Public defender Scott Hechinger and defense attorney Rebecca Kavanagh have pleaded with officials to release inmates as COVID-19 has spread through the close quarters of Rikers Island, New York City’s main jail complex. Similar situations exist in U.S. Immigration and Customs Enforcement detention facilities, where detainees are facing shortages of soap. Both places disproportionately house black and brown people.
“My worry is that there will be two standards of care, that incarcerated patients with one set of symptoms may be denied access to hospitals, even though in the community people with the same sets of symptoms do go to the hospital,” Dr. Homer Venters, the former chief medical officer for New York jails, told The Guardian. “And then that will lead to different rates of deaths and certainly to different rates of preventable deaths among people who are behind bars.”
As with the 1918 flu, responses, or lack thereof, to COVID-19 have become tied up with patriotism and xenophobia in ways that exacerbate the spread of disease. In the midst of the 1918 pandemic, Philadelphia hosted a massive parade to sell war bonds to pay for the American war effort.
“There was enormous pressure,” Davis said. “If you didn’t buy the war bonds, you weren’t doing your part. You were a slacker. So 200,000 people go out, even though the health department knows that the virus is in and around Philadelphia, on the Navy bases, and they were going to have this parade and soldiers and sailors were going to be marching in the parade. Two days after that parade, every hospital bed in Philadelphia was filled and it was a complete disaster and it was a disaster because the authorities ignored the advice not to cancel this parade.”
In a live chat with constituents on Facebook, Tate Reeves, the governor of Mississippi, explained his opposition to giving official orders to the public to implement COVID-19 quarantines. “Eric Worth [a constituent] says ‘China did a lockdown and it was good for them.
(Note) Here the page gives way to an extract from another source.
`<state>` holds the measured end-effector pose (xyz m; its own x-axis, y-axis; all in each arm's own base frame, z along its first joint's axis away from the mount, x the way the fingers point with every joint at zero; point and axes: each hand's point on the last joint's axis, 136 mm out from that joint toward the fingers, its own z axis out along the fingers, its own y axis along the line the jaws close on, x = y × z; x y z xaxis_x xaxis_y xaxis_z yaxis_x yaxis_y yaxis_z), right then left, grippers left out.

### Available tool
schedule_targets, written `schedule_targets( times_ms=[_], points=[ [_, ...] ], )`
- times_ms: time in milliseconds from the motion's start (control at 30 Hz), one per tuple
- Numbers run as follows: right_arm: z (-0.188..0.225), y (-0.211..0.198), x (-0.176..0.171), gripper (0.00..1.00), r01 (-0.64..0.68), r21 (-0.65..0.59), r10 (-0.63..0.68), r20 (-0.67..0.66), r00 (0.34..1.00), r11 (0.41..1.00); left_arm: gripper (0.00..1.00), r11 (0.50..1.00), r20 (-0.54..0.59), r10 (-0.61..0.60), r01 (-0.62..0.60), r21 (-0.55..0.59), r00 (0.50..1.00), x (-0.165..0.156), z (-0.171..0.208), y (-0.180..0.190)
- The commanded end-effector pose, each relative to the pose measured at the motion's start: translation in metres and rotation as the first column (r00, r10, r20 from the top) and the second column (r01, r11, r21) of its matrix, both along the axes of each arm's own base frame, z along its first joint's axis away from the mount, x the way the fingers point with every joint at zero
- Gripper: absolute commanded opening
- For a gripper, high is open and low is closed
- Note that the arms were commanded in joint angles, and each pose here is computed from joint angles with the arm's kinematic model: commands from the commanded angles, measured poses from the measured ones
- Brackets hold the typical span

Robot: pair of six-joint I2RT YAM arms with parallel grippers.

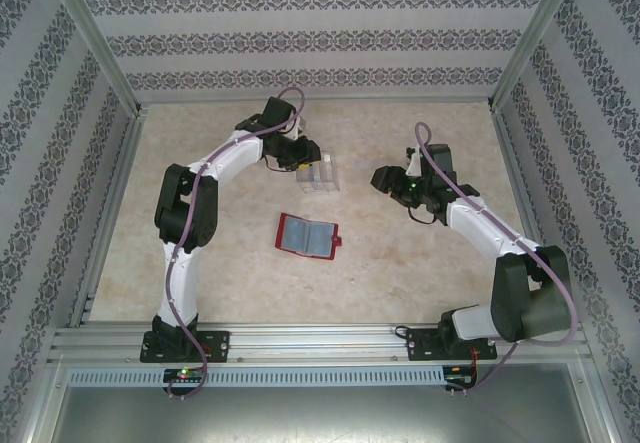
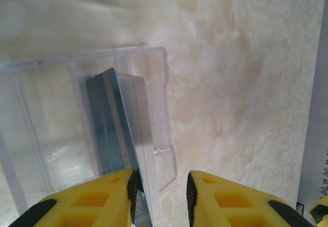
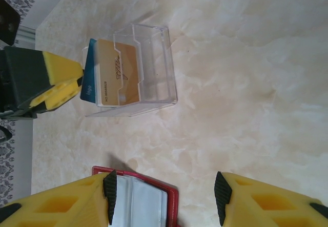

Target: Put the credit cards into the card holder

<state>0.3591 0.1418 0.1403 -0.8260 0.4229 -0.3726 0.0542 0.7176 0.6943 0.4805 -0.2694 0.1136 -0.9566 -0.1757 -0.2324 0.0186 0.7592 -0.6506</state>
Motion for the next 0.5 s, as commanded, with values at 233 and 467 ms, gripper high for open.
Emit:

Why can’t Mississippi?’ Well, Eric, I’m going to tell you that Mississippi is never going to be China,” Reeves said. He has since given a shelter-in-place order to one county in the eastern part of the state, but insisted that a statewide shelter-in-place order was “not sustainable.”
In 1918, “things like the war effort and paying for the war and patriotism and support for the war, really outdid the concern for public health,” Davis said. “They were so interested to keep the troops going to Europe that they kept filling these ships up with sick men and these ships became what were called floating coffins. So, that’s a really important lesson as well. Misplaced priorities. When you place things like the economy over the public health, you do so at grave peril to many, many people.”